**Directions for this task**
Check each line of the material below for "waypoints", then copy the ones that contain it.

━━━ Material provided

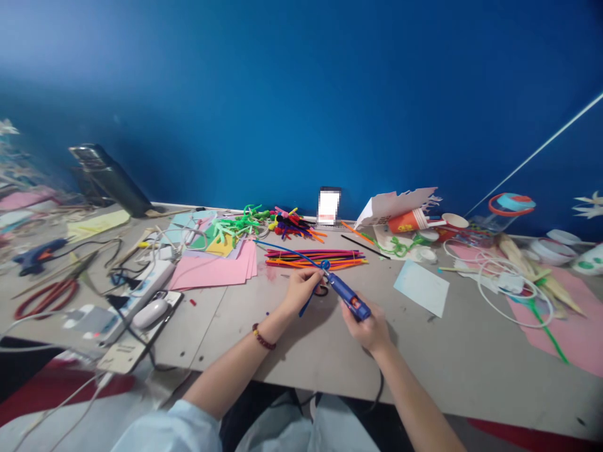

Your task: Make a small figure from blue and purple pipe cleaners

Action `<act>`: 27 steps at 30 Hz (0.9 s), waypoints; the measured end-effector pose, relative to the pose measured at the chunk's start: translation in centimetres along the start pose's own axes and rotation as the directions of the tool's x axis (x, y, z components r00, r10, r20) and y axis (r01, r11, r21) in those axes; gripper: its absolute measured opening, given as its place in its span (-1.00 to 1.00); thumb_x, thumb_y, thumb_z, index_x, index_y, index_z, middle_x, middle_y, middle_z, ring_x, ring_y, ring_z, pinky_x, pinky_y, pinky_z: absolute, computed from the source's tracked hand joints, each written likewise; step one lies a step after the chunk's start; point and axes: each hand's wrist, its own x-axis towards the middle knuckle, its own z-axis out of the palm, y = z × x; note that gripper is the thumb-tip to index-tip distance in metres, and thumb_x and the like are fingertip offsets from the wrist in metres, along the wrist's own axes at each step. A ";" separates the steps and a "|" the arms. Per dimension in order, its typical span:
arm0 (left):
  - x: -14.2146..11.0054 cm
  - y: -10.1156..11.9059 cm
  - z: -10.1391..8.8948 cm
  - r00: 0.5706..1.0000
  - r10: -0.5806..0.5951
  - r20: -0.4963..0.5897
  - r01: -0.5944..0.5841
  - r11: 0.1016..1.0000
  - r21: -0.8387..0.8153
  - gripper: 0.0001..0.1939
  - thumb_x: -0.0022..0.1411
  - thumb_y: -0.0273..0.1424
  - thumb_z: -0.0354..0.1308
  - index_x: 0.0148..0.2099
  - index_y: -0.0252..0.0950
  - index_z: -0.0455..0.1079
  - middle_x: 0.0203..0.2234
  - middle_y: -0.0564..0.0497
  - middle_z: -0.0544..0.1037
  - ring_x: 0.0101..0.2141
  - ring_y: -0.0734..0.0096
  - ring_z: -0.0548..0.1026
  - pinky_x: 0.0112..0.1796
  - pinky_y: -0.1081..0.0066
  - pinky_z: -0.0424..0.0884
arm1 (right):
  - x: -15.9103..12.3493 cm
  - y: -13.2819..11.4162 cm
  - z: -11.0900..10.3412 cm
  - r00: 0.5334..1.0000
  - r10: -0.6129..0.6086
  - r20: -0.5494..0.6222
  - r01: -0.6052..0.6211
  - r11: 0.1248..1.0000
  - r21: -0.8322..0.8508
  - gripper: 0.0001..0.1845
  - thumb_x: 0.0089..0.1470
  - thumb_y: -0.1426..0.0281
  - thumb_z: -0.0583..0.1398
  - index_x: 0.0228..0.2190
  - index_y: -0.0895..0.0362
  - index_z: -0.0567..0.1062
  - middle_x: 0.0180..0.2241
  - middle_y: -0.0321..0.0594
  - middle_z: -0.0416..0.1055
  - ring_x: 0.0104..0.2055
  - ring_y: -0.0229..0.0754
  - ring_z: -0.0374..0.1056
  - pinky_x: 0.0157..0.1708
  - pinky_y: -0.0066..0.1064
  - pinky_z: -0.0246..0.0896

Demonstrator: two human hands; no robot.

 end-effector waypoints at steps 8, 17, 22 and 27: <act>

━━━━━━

**The answer**
Action `<act>`: 27 steps at 30 Hz (0.9 s), waypoints; the measured end-effector pose, relative to the pose measured at the chunk's start: translation in centimetres along the start pose's own axes and rotation as the directions of the tool's x axis (x, y, z components r00, r10, r20) and y axis (r01, r11, r21) in those axes; gripper: its absolute measured opening, given as its place in its span (-1.00 to 1.00); thumb_x, thumb_y, thumb_z, index_x, index_y, index_z, middle_x, middle_y, middle_z, ring_x, ring_y, ring_z, pinky_x, pinky_y, pinky_z: absolute, computed from the source's tracked hand joints, each written likewise; step one lies a step after the chunk's start; point and axes: each hand's wrist, its own x-axis towards the middle knuckle, its own z-axis out of the palm, y = z × x; note that gripper is the thumb-tip to index-tip distance in metres, and thumb_x and the like are fingertip offsets from the wrist in metres, along the wrist's own axes at each step. A ";" separates the steps and a "|" the arms. Per dimension in order, its typical span:
 end-effector waypoints at steps 8, 17, 22 and 27: <act>

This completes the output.